- **What is required**: After reading the data, copy it out in full and exactly.

(Records contained in a dataset)
□ □ □

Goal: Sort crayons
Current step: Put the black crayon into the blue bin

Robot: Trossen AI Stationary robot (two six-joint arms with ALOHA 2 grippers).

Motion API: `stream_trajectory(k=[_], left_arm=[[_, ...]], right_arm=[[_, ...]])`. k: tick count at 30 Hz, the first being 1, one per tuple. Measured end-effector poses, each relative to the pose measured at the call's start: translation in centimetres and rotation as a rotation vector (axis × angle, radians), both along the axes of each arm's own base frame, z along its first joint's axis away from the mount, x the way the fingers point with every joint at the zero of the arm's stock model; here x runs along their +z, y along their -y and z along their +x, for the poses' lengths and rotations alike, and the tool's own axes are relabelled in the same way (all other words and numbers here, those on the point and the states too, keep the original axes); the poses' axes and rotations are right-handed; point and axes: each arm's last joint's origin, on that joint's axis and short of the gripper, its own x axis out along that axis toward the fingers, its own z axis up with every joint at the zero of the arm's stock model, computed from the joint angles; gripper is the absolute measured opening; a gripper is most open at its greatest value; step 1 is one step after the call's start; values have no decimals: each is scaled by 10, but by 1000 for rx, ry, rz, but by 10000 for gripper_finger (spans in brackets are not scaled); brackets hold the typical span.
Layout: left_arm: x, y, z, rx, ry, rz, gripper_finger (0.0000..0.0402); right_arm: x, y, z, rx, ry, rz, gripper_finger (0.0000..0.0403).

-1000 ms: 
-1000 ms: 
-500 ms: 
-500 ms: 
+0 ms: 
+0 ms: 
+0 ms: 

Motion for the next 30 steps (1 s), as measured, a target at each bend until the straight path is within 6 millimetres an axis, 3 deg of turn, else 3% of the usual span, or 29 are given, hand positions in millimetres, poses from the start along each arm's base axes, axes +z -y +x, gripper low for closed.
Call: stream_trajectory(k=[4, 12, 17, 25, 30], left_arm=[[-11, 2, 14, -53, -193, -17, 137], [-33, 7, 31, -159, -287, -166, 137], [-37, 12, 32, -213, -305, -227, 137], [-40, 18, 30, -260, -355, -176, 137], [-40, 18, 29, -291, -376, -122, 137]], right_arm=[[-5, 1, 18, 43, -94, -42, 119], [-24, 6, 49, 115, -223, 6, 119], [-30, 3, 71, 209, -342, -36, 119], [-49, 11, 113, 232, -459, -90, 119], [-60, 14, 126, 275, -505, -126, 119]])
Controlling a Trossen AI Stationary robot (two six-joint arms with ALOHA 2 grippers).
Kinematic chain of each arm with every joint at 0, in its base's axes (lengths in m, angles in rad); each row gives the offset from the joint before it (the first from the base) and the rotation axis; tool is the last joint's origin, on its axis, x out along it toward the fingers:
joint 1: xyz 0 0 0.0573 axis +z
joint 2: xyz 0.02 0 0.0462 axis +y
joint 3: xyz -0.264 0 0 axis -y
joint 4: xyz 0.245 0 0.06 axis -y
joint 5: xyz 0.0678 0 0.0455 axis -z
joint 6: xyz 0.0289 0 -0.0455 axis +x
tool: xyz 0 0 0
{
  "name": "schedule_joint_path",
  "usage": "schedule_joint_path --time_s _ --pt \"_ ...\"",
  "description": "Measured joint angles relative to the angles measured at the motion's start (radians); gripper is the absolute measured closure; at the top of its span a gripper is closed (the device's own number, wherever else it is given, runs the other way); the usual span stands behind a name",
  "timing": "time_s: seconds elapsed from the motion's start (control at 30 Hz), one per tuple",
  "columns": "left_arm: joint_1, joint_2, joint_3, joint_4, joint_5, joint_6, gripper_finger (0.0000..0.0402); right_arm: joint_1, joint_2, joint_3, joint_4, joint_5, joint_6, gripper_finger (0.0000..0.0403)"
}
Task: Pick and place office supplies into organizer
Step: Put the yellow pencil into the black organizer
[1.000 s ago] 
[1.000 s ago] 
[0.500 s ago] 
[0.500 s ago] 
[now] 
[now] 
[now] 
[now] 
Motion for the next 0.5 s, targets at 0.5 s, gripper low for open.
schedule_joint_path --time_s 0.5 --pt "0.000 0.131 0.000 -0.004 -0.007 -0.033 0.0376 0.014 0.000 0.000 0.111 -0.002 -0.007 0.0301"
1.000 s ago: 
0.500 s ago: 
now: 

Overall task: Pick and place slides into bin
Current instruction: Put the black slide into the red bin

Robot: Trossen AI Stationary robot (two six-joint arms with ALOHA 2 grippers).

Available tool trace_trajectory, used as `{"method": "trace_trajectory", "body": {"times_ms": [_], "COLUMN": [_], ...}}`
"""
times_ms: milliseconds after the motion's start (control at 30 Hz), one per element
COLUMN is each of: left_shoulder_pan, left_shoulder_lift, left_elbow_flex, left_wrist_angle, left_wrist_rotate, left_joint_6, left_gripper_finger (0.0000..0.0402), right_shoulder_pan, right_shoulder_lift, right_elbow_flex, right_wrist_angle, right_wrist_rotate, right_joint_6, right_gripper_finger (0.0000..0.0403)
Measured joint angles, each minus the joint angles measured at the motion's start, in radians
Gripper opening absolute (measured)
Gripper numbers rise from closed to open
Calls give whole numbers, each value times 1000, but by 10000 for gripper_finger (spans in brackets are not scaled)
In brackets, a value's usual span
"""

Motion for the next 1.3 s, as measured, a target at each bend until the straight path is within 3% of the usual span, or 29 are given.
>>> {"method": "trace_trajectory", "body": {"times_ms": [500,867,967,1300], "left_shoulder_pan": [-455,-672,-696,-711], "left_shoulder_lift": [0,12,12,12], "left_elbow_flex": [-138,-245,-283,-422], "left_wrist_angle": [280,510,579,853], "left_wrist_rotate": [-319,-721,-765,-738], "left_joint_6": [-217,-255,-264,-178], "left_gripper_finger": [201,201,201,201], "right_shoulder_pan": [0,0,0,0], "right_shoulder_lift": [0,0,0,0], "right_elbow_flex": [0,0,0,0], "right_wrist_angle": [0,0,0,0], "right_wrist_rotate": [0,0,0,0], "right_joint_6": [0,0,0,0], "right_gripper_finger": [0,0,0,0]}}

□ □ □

- **Exercise answer**:
Goal: Sort crayons
Current step: Put the black crayon into the blue bin

Robot: Trossen AI Stationary robot (two six-joint arms with ALOHA 2 grippers).

Motion API: `stream_trajectory(k=[_], left_arm=[[_, ...]], right_arm=[[_, ...]])`. k: tick count at 30 Hz, the first being 1, one per tuple. Measured end-effector poses, each relative to the pose measured at the call's start: translation in centimetres and rotation as a rotation vector (axis × angle, radians), both along the axes of each arm's own base frame, z along its first joint's axis away from the mount, x the way the fingers point with every joint at the zero of the arm's stock model; here x runs along their +z, y along their -y and z along their +x, for the poses' lengths and rotations alike, and the tool's own axes are relabelled in the same way (all other words and numbers here, those on the point and the states too, keep the original axes); the poses' axes and rotations are right-handed; point and axes: each arm's last joint's origin, on that joint's axis and short of the gripper, its own x axis out along that axis toward the fingers, its own z axis up with every joint at the zero of the arm's stock model, computed from the joint angles; gripper is the absolute measured opening; a gripper is most open at its greatest value; step 1 is one step after the call's start; values have no decimals: each is scaled by 10, but by 1000 for rx, ry, rz, but by 10000 for gripper_finger (spans in brackets are not scaled); brackets hold the typical span.
Layout: left_arm: x, y, z, rx, ry, rz, gripper_finger (0.0000..0.0402); right_arm: x, y, z, rx, ry, rz, gripper_finger (0.0000..0.0403).

-1000 ms: 
-1000 ms: 
-500 ms: 
-500 ms: 
+0 ms: 
+0 ms: 
+0 ms: 

Motion for the next 30 steps (1 s), as measured, a target at each bend until the straight path is within 6 millimetres an axis, 3 deg of turn, else 3% of the usual span, or 29 are given, hand positions in millimetres, poses from the start along each arm's base axes, axes +z -y +x, gripper low for closed.
Call: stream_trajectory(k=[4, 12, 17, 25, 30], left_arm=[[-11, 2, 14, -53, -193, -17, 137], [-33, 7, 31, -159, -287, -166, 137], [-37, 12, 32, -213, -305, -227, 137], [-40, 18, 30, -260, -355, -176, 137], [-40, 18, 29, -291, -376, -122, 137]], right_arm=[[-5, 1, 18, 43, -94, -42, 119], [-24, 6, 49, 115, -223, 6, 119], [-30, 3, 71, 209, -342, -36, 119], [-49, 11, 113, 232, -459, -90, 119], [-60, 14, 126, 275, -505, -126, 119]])
Controlling a Trossen AI Stationary robot (two six-joint arms with ALOHA 2 grippers).
Kinematic chain of each arm with every joint at 0, in its base's axes (lengths in m, angles in rad); each row gives the offset from the joint before it (the first from the base) and the rotation axis; tool is the last joint's origin, on its axis, x out along it toward the fingers:
joint 1: xyz 0 0 0.0573 axis +z
joint 2: xyz 0.02 0 0.0462 axis +y
joint 3: xyz -0.264 0 0 axis -y
joint 4: xyz 0.245 0 0.06 axis -y
joint 5: xyz 0.0678 0 0.0455 axis -z
joint 6: xyz 0.0289 0 -0.0455 axis +x
tool: xyz 0 0 0
{
  "name": "schedule_joint_path",
  "usage": "schedule_joint_path --time_s _ --pt \"_ ...\"",
  "description": "Measured joint angles relative to the angles measured at the motion's start (radians); gripper is the absolute measured closure; at the top of its span a gripper is closed (the device's own number, wherever else it is given, runs the other way); the usual span stands behind a name",
  "timing": "time_s: seconds elapsed from the motion's start (control at 30 Hz), one per tuple",
  "columns": "left_arm: joint_1, joint_2, joint_3, joint_4, joint_5, joint_6, gripper_finger (0.0000..0.0402); right_arm: joint_1, joint_2, joint_3, joint_4, joint_5, joint_6, gripper_finger (0.0000..0.0403)"
}
Task: Pick and place office supplies into organizer
Step: Put the yellow pencil into the black organizer
[1.000 s ago] 
[1.000 s ago] 
[0.500 s ago] 
[0.500 s ago] 
[now] 
[now] 
[now] 
[now] 
Motion for the next 0.5 s, targets at 0.5 s, gripper low for open.
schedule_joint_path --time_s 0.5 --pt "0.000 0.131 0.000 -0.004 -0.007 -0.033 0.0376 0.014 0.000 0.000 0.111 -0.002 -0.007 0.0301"
1.000 s ago: 
0.500 s ago: 
now: 

Overall task: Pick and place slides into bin
Current instruction: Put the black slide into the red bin

Robot: Trossen AI Stationary robot (two six-joint arms with ALOHA 2 grippers).

Available tool trace_trajectory, used as `{"method": "trace_trajectory", "body": {"times_ms": [_], "COLUMN": [_], ...}}`
"""
times_ms: milliseconds after the motion's start (control at 30 Hz), one per element
COLUMN is each of: left_shoulder_pan, left_shoulder_lift, left_elbow_flex, left_wrist_angle, left_wrist_rotate, left_joint_6, left_gripper_finger (0.0000..0.0402), right_shoulder_pan, right_shoulder_lift, right_elbow_flex, right_wrist_angle, right_wrist_rotate, right_joint_6, right_gripper_finger (0.0000..0.0403)
Measured joint angles, each minus the joint angles measured at the motion's start, in radians
Gripper opening absolute (measured)
Gripper numbers rise from closed to open
Calls give whole numbers, each value times 1000, but by 10000 for gripper_finger (spans in brackets are not scaled)
In brackets, a value's usual span
"""

Motion for the next 1.3 s, as measured, a target at each bend until the straight path is within 3% of the usual span, or 29 are given.
>>> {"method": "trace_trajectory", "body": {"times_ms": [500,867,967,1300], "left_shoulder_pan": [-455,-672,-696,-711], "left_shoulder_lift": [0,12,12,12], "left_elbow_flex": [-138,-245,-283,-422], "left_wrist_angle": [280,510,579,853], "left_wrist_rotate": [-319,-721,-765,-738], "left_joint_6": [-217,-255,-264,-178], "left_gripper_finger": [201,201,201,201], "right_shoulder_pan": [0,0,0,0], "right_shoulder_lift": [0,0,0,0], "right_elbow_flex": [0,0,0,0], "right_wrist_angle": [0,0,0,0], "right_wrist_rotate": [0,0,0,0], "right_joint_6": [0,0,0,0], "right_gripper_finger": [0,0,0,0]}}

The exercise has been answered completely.